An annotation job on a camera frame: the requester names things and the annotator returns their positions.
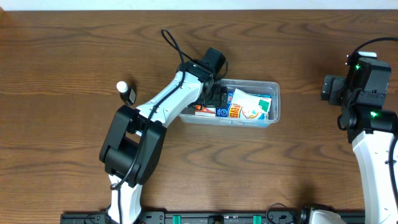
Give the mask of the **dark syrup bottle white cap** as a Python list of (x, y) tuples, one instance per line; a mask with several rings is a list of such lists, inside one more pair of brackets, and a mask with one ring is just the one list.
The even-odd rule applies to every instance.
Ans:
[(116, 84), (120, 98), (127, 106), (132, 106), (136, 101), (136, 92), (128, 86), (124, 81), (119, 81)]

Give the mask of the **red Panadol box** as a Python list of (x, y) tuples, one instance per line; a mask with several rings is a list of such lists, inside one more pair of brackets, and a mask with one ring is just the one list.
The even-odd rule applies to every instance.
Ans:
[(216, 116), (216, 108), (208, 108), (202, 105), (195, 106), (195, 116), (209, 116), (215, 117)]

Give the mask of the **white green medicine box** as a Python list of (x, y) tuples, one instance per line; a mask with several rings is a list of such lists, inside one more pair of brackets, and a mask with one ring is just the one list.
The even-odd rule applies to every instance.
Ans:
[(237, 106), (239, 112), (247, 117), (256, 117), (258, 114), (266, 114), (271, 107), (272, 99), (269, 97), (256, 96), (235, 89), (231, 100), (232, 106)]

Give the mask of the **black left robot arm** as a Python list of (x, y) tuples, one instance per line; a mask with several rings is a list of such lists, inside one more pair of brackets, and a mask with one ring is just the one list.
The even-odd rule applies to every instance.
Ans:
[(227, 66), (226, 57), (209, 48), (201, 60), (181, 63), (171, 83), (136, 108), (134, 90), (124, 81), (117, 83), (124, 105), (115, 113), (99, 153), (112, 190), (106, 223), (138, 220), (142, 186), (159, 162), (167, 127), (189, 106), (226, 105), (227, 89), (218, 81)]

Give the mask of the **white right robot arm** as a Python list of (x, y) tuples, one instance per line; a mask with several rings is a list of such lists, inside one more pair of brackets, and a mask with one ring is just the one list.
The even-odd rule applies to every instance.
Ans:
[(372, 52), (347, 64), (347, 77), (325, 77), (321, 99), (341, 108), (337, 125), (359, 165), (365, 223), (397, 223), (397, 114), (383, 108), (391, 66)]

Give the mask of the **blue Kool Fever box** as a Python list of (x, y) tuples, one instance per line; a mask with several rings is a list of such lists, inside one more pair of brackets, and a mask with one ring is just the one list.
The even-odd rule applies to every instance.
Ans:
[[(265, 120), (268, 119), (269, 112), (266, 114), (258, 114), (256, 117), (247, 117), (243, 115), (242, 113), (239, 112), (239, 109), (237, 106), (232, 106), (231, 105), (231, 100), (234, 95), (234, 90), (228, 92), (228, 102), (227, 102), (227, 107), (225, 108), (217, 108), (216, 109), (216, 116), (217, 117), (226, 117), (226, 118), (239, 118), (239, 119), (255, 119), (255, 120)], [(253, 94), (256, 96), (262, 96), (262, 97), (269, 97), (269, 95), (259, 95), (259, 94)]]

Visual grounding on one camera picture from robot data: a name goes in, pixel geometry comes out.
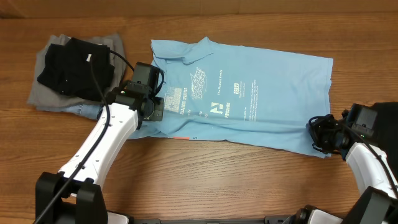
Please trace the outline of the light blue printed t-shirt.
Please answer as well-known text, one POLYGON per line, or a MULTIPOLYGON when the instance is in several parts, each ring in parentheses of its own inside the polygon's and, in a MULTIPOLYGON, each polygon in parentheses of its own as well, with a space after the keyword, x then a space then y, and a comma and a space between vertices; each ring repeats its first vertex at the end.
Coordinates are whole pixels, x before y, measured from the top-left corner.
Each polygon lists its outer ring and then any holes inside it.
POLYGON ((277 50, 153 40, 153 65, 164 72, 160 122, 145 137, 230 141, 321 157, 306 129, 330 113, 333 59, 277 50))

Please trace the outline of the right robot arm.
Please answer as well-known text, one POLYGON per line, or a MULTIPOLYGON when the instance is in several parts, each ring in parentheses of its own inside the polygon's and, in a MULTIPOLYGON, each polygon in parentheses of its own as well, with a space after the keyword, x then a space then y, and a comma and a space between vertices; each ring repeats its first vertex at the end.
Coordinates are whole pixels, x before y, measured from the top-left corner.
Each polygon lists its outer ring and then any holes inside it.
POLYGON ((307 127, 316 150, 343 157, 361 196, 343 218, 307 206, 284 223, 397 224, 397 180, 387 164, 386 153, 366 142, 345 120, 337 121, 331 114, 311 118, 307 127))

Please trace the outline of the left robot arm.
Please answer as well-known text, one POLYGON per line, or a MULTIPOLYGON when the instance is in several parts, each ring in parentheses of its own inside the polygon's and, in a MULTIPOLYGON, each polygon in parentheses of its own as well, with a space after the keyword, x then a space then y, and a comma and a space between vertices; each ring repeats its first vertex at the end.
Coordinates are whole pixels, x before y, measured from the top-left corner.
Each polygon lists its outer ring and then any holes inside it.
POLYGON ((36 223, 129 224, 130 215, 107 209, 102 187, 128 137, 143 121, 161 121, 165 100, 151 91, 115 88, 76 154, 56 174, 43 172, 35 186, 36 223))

****************

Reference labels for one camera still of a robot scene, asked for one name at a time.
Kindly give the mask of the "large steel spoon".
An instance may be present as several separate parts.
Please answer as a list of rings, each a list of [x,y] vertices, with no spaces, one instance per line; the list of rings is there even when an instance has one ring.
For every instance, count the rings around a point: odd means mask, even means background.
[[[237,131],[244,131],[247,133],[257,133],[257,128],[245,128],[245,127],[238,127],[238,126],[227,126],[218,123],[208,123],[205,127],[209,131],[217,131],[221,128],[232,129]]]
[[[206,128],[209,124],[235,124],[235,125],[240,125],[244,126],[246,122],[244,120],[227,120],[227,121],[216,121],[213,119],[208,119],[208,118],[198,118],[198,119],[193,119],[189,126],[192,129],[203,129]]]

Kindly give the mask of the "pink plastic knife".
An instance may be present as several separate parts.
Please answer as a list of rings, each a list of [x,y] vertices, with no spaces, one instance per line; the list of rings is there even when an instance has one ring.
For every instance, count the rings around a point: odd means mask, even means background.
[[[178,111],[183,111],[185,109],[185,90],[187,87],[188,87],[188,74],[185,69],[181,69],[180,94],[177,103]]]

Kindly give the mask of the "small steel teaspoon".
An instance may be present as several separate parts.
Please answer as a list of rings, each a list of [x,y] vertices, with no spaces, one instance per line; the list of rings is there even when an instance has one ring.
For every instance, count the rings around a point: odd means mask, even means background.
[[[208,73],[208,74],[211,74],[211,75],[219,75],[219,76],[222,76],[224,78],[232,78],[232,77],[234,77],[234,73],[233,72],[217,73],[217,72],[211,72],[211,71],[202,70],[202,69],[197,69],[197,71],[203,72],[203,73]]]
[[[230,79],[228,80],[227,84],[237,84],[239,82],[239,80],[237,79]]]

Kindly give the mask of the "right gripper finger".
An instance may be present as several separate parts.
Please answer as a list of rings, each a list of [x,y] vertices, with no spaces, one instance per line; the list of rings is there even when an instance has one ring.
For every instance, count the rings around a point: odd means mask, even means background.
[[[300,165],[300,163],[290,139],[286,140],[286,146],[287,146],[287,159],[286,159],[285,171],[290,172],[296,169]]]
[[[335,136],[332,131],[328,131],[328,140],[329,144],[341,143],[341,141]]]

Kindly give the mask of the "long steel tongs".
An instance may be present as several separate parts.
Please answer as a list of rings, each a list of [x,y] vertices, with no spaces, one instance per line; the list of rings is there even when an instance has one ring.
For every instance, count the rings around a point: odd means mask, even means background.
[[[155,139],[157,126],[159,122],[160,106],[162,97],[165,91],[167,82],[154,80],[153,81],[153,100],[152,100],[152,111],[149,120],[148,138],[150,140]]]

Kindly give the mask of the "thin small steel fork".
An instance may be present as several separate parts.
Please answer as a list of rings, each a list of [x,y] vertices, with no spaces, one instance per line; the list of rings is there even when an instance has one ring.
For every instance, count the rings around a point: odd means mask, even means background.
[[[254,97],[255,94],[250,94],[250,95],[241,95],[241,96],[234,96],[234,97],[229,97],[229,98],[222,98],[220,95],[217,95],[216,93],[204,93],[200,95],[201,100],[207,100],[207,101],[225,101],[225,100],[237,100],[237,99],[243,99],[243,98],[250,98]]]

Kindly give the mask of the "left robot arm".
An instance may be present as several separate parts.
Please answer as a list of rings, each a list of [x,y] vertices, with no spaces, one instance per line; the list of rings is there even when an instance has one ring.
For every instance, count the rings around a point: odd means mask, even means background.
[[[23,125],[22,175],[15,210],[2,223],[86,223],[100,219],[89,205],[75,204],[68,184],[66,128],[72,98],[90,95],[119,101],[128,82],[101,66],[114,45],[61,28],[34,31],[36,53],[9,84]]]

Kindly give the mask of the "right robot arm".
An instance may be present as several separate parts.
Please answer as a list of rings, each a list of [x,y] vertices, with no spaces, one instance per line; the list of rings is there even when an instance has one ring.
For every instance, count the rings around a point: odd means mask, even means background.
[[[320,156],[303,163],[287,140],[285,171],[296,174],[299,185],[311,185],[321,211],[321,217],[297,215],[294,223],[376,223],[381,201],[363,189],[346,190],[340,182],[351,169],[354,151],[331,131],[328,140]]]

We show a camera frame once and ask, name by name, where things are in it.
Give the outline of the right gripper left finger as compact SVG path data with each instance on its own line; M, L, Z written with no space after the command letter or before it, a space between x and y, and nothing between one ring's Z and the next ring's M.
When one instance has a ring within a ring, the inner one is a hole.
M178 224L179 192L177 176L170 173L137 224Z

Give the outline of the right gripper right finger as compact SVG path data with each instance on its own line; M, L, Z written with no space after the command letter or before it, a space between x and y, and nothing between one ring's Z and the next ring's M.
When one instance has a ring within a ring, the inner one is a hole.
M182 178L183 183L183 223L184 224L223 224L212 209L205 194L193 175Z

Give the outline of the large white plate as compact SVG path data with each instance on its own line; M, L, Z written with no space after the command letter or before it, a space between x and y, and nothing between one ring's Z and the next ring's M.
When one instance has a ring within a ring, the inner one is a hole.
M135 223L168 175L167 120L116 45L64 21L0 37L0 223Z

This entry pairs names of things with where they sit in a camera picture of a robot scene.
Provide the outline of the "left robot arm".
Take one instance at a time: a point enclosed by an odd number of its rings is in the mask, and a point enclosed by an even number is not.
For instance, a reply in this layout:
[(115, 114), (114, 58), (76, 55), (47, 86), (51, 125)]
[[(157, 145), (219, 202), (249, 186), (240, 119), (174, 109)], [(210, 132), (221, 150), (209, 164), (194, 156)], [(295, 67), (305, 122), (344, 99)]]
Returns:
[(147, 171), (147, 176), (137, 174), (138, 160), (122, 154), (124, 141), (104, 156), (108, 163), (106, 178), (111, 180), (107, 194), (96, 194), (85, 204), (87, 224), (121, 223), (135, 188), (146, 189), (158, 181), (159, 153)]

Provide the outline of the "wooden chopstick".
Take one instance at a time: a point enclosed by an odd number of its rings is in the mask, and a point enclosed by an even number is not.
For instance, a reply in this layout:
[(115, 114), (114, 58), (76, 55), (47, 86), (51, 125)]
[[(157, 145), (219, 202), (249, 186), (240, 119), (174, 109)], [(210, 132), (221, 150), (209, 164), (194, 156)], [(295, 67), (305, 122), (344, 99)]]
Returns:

****************

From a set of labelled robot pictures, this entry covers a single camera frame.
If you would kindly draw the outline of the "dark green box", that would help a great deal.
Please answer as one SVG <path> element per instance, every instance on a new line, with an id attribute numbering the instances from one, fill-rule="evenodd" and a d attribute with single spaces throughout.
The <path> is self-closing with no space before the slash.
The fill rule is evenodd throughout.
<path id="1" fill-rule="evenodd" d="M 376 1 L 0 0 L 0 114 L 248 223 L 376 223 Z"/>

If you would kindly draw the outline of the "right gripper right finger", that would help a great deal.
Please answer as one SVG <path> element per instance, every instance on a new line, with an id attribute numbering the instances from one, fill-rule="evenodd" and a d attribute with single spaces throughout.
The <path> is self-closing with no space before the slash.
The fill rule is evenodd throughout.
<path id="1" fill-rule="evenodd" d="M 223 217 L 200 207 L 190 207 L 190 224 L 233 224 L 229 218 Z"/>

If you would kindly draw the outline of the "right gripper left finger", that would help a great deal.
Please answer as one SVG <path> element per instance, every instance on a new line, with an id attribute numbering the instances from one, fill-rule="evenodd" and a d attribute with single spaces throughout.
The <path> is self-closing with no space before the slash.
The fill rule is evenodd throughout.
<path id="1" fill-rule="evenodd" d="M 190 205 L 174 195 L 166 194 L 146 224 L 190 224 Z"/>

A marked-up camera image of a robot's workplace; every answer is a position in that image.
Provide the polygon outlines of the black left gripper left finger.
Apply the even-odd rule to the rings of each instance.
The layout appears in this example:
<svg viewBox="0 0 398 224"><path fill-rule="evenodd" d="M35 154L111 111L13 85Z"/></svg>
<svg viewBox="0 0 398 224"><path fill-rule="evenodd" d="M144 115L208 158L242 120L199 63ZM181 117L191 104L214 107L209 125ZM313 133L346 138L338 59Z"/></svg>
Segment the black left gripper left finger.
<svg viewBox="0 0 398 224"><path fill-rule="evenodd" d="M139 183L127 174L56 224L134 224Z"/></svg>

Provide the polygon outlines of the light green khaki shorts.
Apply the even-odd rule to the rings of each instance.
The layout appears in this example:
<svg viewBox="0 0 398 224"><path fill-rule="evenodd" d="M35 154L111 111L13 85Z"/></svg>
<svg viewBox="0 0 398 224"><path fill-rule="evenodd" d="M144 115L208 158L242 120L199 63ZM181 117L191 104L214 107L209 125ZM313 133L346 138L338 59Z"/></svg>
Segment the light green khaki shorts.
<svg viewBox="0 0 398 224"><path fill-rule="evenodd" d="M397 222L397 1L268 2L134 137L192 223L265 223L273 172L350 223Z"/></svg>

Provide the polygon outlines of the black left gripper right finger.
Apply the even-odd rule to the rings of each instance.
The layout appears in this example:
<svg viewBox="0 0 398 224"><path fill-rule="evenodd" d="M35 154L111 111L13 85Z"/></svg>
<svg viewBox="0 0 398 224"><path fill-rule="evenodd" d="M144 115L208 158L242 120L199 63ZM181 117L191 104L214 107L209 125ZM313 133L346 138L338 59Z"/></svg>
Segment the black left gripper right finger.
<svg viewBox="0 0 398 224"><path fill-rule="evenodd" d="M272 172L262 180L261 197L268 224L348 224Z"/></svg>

****************

# [WORK REQUIRED]
Only a number is wanted here: the tally of lines in the entries that include the word "Provide".

# [RESULT FOR THIS TASK]
5